## THE PROBLEM
Print the lines in the listing below that fall between the line with "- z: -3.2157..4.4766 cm" and the line with "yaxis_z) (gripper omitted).", those two lines included, exactly as they stand and with nothing else.

-*-*-

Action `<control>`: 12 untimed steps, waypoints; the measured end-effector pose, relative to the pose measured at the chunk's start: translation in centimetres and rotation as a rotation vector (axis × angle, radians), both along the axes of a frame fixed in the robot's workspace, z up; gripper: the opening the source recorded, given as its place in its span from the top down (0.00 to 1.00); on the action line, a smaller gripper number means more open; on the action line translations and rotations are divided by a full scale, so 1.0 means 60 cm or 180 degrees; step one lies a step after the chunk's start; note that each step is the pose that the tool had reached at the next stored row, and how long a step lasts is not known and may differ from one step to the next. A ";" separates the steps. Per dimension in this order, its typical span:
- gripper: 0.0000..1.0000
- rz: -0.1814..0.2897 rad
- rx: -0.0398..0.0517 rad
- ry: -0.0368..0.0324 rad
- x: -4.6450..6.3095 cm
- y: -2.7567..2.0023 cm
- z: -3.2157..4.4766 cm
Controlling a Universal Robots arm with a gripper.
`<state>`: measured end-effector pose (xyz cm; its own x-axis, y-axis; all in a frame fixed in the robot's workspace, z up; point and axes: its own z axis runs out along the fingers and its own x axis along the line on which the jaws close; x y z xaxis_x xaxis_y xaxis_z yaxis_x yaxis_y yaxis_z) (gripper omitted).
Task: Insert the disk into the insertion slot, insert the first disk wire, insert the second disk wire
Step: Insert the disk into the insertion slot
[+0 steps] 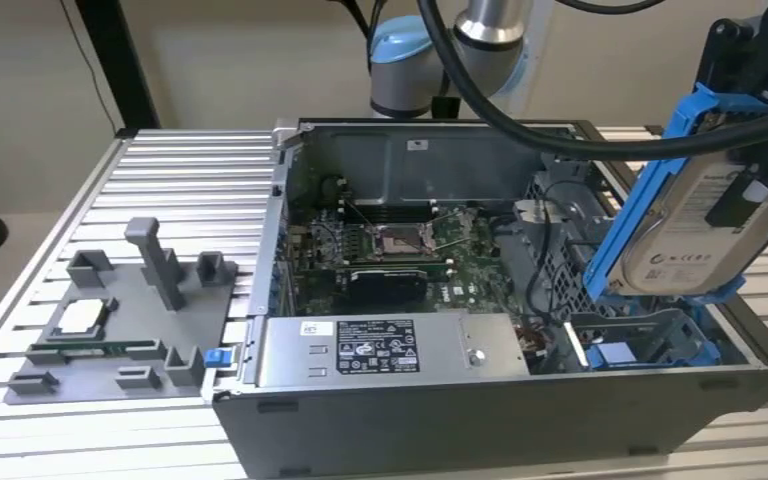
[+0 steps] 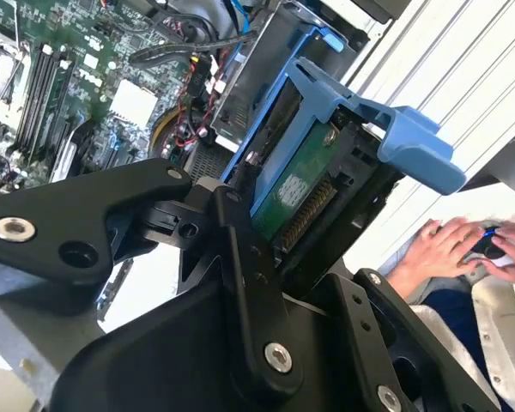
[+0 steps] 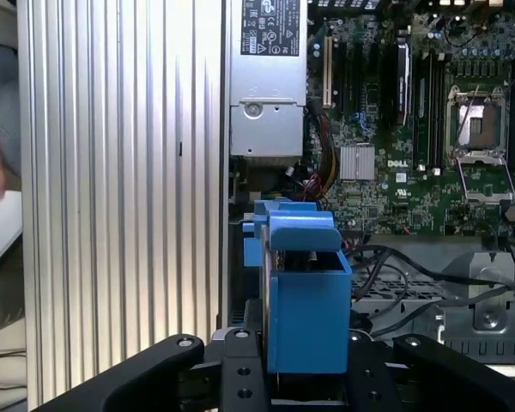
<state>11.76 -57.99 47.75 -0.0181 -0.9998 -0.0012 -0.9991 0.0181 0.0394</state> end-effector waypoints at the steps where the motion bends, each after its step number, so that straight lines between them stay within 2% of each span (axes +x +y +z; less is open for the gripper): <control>1: 1.00 0.0000 0.0000 0.0000 0.000 0.0000 0.000; 4: 1.00 0.0000 0.0001 -0.0003 0.000 0.0000 0.000; 6: 1.00 0.0000 0.0013 -0.0027 0.000 -0.0001 -0.002; 8: 1.00 0.0000 0.0055 -0.0041 0.000 -0.0004 -0.003; 9: 1.00 0.0000 0.0090 -0.0042 0.000 -0.0007 -0.004; 11: 1.00 -0.0001 0.0184 -0.0043 0.001 -0.0011 -0.005; 12: 1.00 -0.0001 0.0220 -0.0043 0.001 -0.0018 -0.006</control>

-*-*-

## EXERCISE RESPONSE
- z: -3.2157..4.4766 cm
Controlling a Universal Robots arm with a gripper.
`<state>`: measured end-effector pose (xyz cm; its own x-axis, y-axis; all in a frame fixed in the robot's workspace, z up; point and axes: its own z axis runs out along the fingers and its own x axis along the line on which the jaws close; x y z xaxis_x xaxis_y xaxis_z yaxis_x yaxis_y yaxis_z) (gripper omitted).

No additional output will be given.